The Kiers documentary gave the quotation twice. First (Source, Video):Well I think that progress is not possible without deviation. And I think that it's important that people be aware of some of the creative ways in which some of their fellow men are deviating from the norm, because in some instances they might find these deviations inspiring and might suggest further deviations which might cause progress, you never know.
Second (Source, Video):KIERS: What kind of influence did the Mothers [of Invention] have, you think?
ZAPPA: Well, we had some, but not very much, because of the size of our audience was so small.
KIERS: But, what kind of influence?
ZAPPA: Well, I think we perhaps inspired some of the people who liked what we do to get a little bit looser and a little bit more devious, and as I said before about progress not being possible without some sort of deviation. We need a few deviants.

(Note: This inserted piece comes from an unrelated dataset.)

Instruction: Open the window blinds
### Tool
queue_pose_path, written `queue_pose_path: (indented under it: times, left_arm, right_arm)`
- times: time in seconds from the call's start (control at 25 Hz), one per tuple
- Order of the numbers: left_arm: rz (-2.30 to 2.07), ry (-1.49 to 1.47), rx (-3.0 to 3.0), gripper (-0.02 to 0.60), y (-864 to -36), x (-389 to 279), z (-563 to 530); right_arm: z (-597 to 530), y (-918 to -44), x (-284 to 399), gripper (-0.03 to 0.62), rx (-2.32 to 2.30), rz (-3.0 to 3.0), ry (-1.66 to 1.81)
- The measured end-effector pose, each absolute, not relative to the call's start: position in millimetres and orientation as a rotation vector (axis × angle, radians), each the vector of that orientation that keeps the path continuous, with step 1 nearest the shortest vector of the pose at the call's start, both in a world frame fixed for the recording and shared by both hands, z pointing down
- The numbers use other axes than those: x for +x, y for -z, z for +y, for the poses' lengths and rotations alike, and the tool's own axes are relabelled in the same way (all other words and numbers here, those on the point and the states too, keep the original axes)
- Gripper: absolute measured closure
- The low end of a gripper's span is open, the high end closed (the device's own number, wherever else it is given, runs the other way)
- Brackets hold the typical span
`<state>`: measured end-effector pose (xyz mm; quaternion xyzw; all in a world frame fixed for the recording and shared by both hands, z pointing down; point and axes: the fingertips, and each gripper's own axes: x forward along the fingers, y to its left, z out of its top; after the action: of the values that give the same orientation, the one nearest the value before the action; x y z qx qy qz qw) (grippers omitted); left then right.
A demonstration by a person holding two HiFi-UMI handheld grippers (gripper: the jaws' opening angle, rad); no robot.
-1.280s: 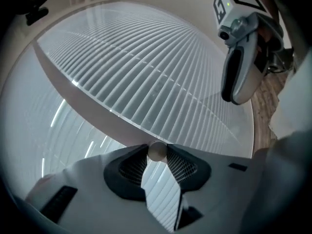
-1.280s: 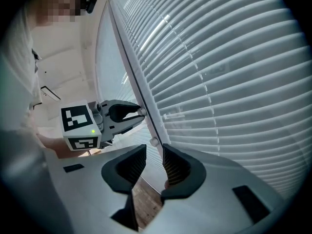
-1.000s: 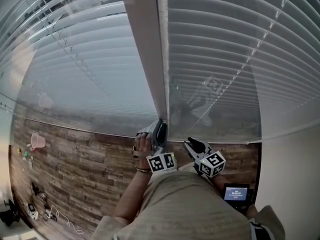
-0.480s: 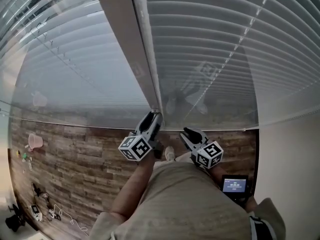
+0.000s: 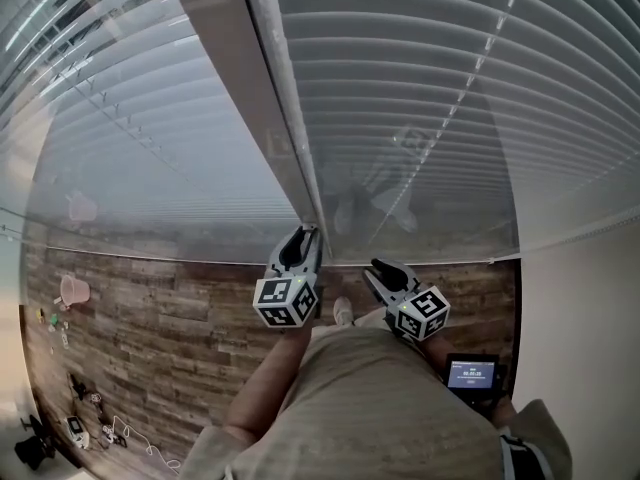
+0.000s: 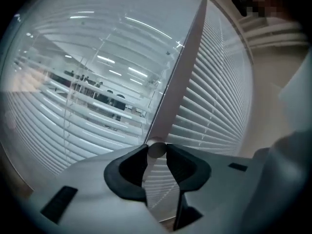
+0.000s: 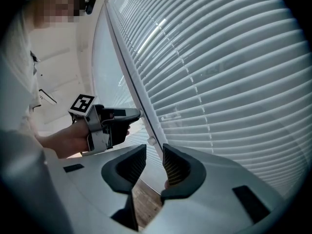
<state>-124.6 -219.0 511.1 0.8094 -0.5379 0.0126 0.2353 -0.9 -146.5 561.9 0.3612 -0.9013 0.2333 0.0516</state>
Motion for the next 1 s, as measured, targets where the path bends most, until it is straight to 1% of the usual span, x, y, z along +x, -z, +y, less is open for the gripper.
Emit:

A variant of this quote shows up in a photo essay titled "A Quarter Century of Gay Life in New York," New York Magazine (1994-06-20). It is attributed to Zappa (who had died the previous December), and is dated (without citation) to 1966:My attitude toward anybody's sexual persuasion is this: without deviation from the norm, progress is not possible.
The quotation also shows up in Leigh Rutledge, The Gay Book of Lists (1987) and his Unnatural Quotations (1988).
Rosemary Silva's Lesbian Quotations (1993) mentions this latter Rudtledge book as a citation, but gives a date on the quote as 1980.
I have not been able to find an earlier source of this variant.
Another use by Zappa can be found in his autobiography, The Real Frank Zappa Book, ch. 8 "All About Music" [with Peter Occhiogrosso] (1989):One of the things I've said before in interviews is: "Without deviation (from the norm), 'progress' is not possible."
In order for one to deviate successfully, one has to have at least a passing acquaintance with whatever norm one expects to deviate from.
The section this text begins is titled "Deviation from the Norm" -- Zappa is speaking here about music, "radio music norms," and enjoying "nuking those norms" when prepping touring arrangements. (He also gives a lengthy critique of the classical / symphonic music realm and their rigid adherence to their norms).